Text strings made of random data and variable length? For any test of
this kind I think that it is good to focus on the performance of the
low-level calls, even going as far as a simple C wrapper on top of the
pglz APIs to test only the performance and not have extra PG-related
overhead like palloc() which can be a barrier. Focusing on strings of
lengths of 1kB up to 16kB may be an idea of size, and it is important
to keep the same uncompressed strings for performance comparison.
> My laptop tests show that our decompression implementation [2] can
> be from 15% to 50% faster. Also I've noted that compression is
> extremely slow, ~30 times slower than decompression. I believe we
> can do something about it.
That's nice.
> We focus only on boosting existing codec without any considerations
> of other compression algorithms.
There is this as well. A couple of algorithms have a license
compatible with Postgres, but it may be more simple to just improve
pglz. A 10%~20% improvement is something worth doing.
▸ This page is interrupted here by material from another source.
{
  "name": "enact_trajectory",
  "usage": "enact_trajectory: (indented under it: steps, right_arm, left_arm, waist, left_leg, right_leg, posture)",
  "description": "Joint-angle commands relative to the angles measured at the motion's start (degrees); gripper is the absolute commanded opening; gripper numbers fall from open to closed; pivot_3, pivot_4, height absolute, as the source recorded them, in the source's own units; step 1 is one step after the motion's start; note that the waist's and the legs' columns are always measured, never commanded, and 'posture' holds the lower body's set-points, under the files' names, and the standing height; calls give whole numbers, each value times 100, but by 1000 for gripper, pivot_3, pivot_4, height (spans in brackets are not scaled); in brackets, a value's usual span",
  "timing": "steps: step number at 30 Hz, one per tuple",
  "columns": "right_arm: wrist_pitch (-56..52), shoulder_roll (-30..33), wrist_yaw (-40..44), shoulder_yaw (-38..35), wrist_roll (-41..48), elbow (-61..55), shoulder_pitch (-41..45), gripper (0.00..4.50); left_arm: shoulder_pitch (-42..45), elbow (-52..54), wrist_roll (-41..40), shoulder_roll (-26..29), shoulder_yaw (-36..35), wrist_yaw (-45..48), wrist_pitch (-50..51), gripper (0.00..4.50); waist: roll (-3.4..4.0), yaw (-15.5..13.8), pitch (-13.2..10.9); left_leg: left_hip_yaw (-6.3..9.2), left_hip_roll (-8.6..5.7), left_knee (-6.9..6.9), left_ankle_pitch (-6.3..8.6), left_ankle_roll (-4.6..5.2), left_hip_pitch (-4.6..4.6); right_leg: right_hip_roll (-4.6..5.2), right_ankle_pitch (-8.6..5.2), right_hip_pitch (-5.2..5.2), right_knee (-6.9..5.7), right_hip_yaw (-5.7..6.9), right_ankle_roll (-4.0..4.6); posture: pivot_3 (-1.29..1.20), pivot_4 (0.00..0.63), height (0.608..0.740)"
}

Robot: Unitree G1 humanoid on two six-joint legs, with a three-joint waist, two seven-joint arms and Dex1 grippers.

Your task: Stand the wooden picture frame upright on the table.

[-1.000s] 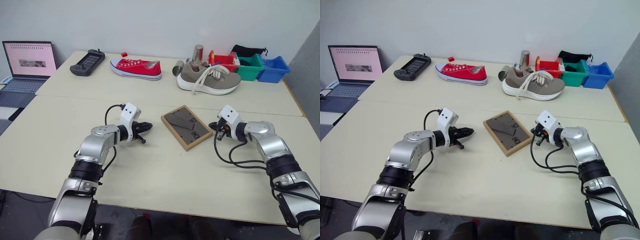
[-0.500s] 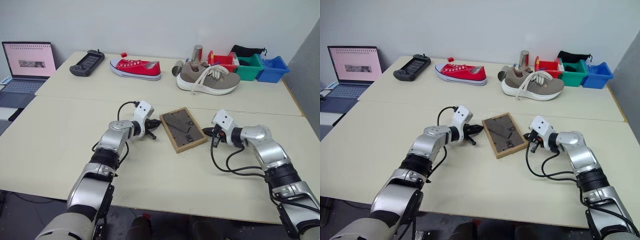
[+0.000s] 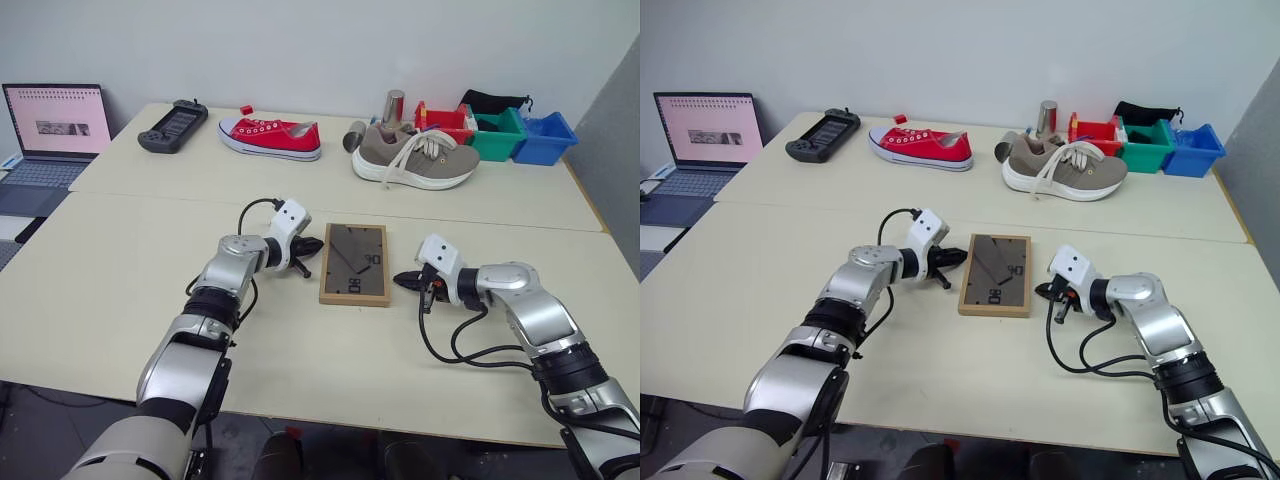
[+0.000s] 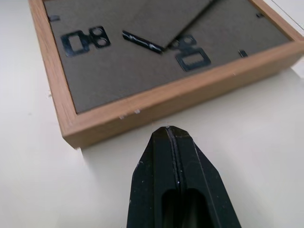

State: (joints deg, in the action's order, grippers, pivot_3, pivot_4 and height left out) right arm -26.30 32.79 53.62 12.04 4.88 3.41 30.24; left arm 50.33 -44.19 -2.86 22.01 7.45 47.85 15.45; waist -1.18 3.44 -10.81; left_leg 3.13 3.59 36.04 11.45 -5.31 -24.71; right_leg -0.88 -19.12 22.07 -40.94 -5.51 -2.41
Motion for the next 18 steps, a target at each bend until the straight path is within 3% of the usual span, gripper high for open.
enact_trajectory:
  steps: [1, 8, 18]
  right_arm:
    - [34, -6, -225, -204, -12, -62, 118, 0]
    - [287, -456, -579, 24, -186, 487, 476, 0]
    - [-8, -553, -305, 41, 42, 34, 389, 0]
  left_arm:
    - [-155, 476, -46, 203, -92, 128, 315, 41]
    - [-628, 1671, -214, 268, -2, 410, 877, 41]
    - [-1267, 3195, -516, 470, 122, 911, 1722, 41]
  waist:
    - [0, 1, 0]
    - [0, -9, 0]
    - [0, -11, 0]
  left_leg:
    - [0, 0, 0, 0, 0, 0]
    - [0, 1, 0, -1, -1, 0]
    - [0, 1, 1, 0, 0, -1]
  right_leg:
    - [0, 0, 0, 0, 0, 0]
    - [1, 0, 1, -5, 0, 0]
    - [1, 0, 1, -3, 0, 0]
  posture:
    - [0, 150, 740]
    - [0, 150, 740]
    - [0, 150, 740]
> Most important questions are:
> 1. What are relevant data sets?
> 2. What are relevant CPUs? I have only XEON-based servers and few
> laptops\desktops with intel CPUs
> 3. If compression is 30 times slower, should we better focus on
> compression instead of decompression?
Decompression can matter a lot for mostly-read workloads and
compression can become a bottleneck for heavy-insert loads, so
improving compression or decompression should be two separate
problems, not two problems linked. Any improvement in one or the
other, or even both, is nice to have.